[Collected data entries]
------

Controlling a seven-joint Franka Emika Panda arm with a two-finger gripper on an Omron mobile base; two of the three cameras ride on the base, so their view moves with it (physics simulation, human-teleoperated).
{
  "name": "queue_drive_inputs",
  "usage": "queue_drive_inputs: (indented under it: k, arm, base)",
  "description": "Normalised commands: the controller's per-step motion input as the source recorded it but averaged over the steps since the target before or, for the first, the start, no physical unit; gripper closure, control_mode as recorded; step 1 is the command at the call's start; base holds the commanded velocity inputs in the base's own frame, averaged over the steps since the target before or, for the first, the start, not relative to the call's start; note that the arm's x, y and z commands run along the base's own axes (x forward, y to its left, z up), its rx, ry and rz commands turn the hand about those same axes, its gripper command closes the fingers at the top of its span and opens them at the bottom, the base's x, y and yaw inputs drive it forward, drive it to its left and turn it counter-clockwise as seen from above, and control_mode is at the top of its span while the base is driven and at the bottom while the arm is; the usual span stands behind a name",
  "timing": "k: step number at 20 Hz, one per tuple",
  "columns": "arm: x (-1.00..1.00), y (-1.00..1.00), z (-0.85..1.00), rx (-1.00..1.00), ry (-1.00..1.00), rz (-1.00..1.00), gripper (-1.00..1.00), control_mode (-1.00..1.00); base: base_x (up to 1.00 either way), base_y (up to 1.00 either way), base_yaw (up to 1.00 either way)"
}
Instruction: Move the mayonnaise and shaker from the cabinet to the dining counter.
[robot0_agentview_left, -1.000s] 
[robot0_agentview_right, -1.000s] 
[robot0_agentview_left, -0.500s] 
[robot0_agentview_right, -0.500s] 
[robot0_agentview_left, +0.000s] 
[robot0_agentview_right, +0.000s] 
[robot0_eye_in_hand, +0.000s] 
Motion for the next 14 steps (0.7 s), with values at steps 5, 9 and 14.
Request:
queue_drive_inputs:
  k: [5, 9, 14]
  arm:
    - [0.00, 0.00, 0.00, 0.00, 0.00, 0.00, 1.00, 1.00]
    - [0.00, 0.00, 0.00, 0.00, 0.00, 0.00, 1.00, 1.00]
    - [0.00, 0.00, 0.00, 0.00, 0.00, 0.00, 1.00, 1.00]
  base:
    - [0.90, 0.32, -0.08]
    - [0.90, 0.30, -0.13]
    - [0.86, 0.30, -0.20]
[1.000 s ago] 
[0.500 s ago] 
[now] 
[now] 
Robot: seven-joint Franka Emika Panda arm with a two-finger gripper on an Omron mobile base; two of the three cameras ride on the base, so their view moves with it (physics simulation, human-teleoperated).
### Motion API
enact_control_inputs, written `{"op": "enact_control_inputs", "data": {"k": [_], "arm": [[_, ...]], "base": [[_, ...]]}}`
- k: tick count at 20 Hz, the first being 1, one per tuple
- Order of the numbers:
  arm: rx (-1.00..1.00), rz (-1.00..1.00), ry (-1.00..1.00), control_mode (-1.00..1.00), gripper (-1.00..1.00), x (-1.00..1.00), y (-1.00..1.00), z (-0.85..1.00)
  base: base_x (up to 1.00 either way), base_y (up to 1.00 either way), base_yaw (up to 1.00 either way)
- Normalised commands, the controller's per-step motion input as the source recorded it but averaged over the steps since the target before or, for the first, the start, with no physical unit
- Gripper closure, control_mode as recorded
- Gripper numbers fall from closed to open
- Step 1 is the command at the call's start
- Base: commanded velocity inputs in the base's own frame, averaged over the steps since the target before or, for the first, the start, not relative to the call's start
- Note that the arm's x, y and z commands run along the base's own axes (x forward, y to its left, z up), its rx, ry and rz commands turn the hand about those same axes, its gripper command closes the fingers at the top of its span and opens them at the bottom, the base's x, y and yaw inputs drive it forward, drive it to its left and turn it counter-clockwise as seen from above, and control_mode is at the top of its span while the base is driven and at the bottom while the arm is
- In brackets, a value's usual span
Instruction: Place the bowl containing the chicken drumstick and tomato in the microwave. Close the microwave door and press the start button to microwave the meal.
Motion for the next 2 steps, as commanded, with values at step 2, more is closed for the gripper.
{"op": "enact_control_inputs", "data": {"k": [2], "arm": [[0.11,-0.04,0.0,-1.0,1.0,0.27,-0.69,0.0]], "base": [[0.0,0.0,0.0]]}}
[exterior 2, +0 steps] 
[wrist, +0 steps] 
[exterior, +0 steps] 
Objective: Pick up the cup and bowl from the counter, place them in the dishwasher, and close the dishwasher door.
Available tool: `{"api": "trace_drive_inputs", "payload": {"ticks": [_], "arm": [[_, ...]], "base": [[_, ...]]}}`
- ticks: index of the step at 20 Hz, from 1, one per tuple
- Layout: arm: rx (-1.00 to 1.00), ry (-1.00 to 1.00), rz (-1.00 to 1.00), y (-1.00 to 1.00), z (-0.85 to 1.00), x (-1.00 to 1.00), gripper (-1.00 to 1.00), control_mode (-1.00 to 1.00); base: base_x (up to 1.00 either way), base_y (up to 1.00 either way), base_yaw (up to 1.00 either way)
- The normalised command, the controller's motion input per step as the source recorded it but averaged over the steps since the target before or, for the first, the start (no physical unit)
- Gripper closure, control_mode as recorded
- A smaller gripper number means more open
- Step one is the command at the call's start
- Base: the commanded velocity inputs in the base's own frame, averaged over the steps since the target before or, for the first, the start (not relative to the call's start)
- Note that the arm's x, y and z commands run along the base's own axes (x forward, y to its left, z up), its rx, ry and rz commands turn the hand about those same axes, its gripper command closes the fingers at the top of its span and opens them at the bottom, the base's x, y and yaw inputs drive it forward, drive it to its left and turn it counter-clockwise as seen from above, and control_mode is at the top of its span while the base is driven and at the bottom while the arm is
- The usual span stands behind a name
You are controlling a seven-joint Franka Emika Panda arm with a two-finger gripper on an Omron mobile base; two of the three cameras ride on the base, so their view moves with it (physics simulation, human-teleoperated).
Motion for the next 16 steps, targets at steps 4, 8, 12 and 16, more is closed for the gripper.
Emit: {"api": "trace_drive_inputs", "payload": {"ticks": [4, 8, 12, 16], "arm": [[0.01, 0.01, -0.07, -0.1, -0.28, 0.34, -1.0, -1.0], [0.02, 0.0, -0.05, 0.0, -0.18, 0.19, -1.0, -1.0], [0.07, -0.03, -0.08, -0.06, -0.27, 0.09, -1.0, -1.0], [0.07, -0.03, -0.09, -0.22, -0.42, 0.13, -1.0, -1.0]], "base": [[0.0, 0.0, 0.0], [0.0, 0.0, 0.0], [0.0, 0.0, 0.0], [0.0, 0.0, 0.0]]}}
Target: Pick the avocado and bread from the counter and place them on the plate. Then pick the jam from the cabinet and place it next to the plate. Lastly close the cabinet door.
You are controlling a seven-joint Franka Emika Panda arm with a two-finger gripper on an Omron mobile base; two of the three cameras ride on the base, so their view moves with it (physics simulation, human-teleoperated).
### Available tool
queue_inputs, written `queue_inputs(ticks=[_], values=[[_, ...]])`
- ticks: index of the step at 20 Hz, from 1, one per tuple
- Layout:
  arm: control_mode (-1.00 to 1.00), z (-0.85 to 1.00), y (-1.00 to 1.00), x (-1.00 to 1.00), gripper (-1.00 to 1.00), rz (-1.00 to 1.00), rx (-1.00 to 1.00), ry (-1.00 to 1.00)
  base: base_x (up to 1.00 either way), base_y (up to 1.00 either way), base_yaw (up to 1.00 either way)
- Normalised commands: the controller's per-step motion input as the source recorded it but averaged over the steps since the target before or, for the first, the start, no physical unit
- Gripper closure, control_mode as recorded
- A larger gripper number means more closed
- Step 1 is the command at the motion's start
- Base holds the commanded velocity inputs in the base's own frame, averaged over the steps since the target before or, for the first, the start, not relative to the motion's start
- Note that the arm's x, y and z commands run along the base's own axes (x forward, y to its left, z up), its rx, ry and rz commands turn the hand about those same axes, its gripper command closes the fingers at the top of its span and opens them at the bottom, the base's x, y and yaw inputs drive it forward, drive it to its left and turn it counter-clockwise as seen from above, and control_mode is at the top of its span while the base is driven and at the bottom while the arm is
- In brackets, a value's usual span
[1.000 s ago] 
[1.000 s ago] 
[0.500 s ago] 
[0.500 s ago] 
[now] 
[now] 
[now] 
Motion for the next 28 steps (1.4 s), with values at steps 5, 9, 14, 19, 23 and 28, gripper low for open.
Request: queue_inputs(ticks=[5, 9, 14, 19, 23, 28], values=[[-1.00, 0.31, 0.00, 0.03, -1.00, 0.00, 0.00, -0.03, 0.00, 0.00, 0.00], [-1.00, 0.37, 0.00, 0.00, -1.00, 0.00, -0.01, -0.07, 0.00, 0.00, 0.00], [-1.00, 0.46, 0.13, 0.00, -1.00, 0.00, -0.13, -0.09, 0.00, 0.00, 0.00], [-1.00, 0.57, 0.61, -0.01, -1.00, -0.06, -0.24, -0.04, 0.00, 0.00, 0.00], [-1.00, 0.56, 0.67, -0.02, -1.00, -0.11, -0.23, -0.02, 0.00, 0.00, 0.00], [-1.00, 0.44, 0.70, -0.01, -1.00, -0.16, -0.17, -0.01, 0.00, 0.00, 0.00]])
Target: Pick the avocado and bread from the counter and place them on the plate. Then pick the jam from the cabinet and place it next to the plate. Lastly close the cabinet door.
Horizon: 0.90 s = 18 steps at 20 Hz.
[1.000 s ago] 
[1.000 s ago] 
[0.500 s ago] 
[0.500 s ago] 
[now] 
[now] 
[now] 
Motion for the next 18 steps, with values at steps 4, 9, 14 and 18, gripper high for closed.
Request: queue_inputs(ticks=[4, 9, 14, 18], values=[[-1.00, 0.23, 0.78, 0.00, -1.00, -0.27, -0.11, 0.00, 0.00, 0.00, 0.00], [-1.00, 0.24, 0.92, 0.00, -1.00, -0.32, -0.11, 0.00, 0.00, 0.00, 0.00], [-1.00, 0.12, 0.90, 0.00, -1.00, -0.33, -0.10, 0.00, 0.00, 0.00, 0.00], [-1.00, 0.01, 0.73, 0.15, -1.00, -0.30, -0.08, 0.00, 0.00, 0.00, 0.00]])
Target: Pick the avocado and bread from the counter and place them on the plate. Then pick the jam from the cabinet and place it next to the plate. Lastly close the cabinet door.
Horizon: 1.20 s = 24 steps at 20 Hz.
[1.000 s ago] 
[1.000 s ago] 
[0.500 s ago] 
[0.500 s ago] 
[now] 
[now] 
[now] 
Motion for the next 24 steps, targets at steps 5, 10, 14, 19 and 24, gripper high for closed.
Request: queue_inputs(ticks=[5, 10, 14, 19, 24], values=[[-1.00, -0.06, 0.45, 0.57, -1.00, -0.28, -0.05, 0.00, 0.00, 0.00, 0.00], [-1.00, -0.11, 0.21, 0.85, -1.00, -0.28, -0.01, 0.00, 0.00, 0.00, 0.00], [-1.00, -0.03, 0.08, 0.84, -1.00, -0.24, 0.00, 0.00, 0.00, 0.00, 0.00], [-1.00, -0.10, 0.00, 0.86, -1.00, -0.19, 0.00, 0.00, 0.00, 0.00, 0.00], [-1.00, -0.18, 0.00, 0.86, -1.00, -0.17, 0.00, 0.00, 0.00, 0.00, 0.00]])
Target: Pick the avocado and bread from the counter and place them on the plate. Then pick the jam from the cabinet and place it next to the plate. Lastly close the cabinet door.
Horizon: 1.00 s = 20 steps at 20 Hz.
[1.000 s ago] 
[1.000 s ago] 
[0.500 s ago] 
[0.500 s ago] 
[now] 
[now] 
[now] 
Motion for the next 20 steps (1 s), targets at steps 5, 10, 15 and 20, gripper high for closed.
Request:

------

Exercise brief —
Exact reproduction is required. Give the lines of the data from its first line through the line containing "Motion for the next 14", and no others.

Written response —
Controlling a seven-joint Franka Emika Panda arm with a two-finger gripper on an Omron mobile base; two of the three cameras ride on the base, so their view moves with it (physics simulation, human-teleoperated).
{
  "name": "queue_drive_inputs",
  "usage": "queue_drive_inputs: (indented under it: k, arm, base)",
  "description": "Normalised commands: the controller's per-step motion input as the source recorded it but averaged over the steps since the target before or, for the first, the start, no physical unit; gripper closure, control_mode as recorded; step 1 is the command at the call's start; base holds the commanded velocity inputs in the base's own frame, averaged over the steps since the target before or, for the first, the start, not relative to the call's start; note that the arm's x, y and z commands run along the base's own axes (x forward, y to its left, z up), its rx, ry and rz commands turn the hand about those same axes, its gripper command closes the fingers at the top of its span and opens them at the bottom, the base's x, y and yaw inputs drive it forward, drive it to its left and turn it counter-clockwise as seen from above, and control_mode is at the top of its span while the base is driven and at the bottom while the arm is; the usual span stands behind a name",
  "timing": "k: step number at 20 Hz, one per tuple",
  "columns": "arm: x (-1.00..1.00), y (-1.00..1.00), z (-0.85..1.00), rx (-1.00..1.00), ry (-1.00..1.00), rz (-1.00..1.00), gripper (-1.00..1.00), control_mode (-1.00..1.00); base: base_x (up to 1.00 either way), base_y (up to 1.00 either way), base_yaw (up to 1.00 either way)"
}
Instruction: Move the mayonnaise and shaker from the cabinet to the dining counter.
[robot0_agentview_left, -1.000s] 
[robot0_agentview_right, -1.000s] 
[robot0_agentview_left, -0.500s] 
[robot0_agentview_right, -0.500s] 
[robot0_agentview_left, +0.000s] 
[robot0_agentview_right, +0.000s] 
[robot0_eye_in_hand, +0.000s] 
Motion for the next 14 steps (0.7 s), with values at steps 5, 9 and 14.

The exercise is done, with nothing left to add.